Monk had avoided open conflict with Governor Carleton, but this did not last with Carleton's successor, Sir Frederick Haldimand who objected to Monk's opposition between policy and legality. Haldimand resurrected the dormant post of Solicitor-General to avoid having to call on Monk. In 1784, Monk lamented to his wife, "If I act with Law & Constitution legal & political I am to be . . . ruined by a Governor – If I act against them I surely shall be ruined by Ministry who will screen their Gov` under . . . my disgrace!"

Ironically, in 1786 Monk was saved by Governor Carleton who had returned to succeed Haldimand. He now acted in a private capacity as the attorney to Quebec's merchants and forcefully opposed a bill, sponsored by the French Party, that had been passed by the Council for the Affairs of the Province of Quebec to extend the use of French civil law in the province, which in Lord Dorchester’s words was "granting by favor to one what they refused to another."

==Career==
Monk served as solicitor general of Nova Scotia and was appointed attorney general of Quebec in 1776 serving until 1789 and then again from 1792 to 1794. In 1794 he was appointed Chief Justice of the King's Bench of Montreal.
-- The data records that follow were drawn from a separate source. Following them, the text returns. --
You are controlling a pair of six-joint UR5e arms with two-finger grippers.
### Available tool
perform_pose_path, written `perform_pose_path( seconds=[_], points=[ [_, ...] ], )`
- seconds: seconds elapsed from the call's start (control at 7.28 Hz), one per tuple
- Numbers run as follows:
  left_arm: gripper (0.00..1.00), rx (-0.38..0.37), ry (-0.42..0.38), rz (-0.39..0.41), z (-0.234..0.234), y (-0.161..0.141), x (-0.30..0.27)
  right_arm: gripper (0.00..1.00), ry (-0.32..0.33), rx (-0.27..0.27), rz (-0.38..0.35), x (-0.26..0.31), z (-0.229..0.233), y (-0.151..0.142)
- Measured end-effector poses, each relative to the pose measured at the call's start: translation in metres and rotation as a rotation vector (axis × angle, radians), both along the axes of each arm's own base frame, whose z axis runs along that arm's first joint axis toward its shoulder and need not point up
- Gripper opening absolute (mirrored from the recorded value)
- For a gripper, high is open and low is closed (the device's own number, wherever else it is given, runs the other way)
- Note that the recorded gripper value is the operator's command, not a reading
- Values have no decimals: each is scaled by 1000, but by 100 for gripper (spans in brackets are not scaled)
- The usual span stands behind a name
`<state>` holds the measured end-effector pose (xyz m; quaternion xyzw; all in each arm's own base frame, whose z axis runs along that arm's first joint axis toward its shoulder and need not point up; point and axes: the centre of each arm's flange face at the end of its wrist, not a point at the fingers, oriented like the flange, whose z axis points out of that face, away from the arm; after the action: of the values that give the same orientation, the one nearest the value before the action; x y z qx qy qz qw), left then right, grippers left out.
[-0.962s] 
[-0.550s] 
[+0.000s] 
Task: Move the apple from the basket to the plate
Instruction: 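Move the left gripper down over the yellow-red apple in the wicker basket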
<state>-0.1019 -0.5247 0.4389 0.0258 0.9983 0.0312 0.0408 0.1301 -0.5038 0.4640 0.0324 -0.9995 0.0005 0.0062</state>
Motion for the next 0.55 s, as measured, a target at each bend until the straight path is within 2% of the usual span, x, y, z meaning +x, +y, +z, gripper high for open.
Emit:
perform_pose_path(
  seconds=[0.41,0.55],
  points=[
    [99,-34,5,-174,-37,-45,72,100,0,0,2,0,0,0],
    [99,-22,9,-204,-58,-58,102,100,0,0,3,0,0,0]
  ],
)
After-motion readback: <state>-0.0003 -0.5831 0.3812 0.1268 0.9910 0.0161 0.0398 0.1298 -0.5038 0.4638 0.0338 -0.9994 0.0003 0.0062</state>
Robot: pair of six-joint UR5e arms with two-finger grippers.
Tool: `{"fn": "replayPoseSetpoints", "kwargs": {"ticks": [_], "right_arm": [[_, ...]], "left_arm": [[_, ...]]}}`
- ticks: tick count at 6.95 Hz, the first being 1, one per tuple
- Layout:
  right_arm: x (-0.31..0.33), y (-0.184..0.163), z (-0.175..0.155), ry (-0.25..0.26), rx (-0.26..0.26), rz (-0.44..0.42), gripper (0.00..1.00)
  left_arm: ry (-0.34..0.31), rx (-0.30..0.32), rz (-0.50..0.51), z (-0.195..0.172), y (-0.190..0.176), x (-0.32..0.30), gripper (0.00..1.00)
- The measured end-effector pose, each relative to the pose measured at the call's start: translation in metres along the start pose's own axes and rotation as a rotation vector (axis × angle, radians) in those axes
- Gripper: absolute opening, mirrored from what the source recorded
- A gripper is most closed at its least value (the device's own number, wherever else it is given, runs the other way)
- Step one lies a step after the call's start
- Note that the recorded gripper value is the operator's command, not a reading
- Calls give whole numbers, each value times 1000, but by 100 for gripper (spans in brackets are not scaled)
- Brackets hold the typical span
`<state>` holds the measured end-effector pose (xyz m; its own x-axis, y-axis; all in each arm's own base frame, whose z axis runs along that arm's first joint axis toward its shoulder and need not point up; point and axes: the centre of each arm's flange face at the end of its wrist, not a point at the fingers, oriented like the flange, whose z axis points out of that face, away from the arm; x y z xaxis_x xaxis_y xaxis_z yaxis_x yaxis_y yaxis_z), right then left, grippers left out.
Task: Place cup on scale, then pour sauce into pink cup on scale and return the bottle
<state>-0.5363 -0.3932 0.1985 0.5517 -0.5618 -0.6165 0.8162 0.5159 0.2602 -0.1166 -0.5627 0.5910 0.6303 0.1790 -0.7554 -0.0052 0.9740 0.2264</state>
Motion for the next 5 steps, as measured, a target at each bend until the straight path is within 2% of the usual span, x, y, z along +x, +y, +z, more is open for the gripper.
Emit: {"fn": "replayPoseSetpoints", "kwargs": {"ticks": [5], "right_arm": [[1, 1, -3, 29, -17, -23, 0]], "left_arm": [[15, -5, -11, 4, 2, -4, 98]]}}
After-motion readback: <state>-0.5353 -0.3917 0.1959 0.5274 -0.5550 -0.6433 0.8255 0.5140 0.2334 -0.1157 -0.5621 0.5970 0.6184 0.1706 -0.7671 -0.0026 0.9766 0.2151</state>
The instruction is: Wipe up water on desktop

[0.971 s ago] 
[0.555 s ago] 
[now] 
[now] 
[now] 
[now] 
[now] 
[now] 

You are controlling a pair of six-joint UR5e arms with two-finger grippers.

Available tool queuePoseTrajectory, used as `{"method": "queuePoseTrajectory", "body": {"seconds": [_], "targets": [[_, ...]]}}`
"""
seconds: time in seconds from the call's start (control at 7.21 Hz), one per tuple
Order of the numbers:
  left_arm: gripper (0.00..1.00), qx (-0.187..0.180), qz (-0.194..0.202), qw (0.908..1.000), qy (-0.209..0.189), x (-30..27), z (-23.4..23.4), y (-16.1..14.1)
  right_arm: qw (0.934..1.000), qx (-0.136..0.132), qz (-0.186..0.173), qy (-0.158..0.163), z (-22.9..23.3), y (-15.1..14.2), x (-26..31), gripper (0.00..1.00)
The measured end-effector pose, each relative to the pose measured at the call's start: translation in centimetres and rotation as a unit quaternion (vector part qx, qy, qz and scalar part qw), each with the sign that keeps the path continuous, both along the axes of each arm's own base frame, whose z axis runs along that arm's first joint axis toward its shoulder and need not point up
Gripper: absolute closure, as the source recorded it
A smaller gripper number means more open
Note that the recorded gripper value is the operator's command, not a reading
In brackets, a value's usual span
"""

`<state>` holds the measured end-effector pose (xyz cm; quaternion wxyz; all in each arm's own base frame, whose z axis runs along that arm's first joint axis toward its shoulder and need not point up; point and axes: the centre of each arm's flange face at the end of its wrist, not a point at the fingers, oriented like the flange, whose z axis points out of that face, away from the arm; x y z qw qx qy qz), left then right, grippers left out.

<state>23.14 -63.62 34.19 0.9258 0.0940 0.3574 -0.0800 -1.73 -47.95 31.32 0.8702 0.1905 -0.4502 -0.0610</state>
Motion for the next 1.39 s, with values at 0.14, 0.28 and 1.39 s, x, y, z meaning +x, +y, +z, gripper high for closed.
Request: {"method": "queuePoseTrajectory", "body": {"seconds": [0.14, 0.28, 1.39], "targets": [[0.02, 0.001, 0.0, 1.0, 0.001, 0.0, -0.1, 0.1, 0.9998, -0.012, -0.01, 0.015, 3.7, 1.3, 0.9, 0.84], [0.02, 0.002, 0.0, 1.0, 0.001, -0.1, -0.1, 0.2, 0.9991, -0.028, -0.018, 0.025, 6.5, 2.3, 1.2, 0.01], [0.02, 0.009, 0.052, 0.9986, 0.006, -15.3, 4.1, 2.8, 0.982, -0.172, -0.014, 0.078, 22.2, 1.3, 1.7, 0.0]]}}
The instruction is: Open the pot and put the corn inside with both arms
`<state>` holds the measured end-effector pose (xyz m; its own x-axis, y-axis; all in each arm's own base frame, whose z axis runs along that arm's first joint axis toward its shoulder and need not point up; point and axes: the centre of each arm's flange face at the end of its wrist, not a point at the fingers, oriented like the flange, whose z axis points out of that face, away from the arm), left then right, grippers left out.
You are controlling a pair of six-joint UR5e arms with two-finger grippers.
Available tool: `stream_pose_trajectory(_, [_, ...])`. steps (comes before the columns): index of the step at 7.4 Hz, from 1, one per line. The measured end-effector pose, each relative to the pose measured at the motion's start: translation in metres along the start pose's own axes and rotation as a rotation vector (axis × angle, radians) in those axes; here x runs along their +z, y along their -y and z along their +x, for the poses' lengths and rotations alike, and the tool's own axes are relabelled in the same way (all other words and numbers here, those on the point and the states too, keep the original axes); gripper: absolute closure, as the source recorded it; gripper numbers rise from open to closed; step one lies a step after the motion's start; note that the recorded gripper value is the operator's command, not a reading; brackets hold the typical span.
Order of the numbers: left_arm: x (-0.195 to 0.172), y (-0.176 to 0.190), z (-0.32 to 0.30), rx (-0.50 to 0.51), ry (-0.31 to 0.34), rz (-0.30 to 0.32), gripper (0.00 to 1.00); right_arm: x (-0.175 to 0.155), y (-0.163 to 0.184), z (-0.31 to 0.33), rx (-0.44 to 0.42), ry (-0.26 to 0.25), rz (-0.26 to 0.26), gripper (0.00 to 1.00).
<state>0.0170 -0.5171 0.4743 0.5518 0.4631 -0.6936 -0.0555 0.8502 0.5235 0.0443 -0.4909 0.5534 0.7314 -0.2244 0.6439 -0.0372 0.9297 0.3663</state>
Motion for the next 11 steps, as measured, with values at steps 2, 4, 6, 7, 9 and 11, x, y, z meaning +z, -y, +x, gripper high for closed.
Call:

During his career Monk also served on Executive and Legislative Councils and Nova Scotia's Legislative Assembly. Monk was knighted in 1825 and in 1826, he would die at his home in Cheltenham, England at the age of 81. Monkland Avenue in Montreal is named for him. The Monk Metro Station and the Monk Boulevard are named for the Monk family, especially Frederick D. Monk, an attorney who along with Joseph-Ulric Émard purchased land belonging to the Davidson family in order to develop it, the area became Ville Émard.

==Namesakes==
Monkland Avenue in Montreal is named for him. The home that he built in 1804, Monklands, still stands today as the central building of the Villa Maria School, in Montreal.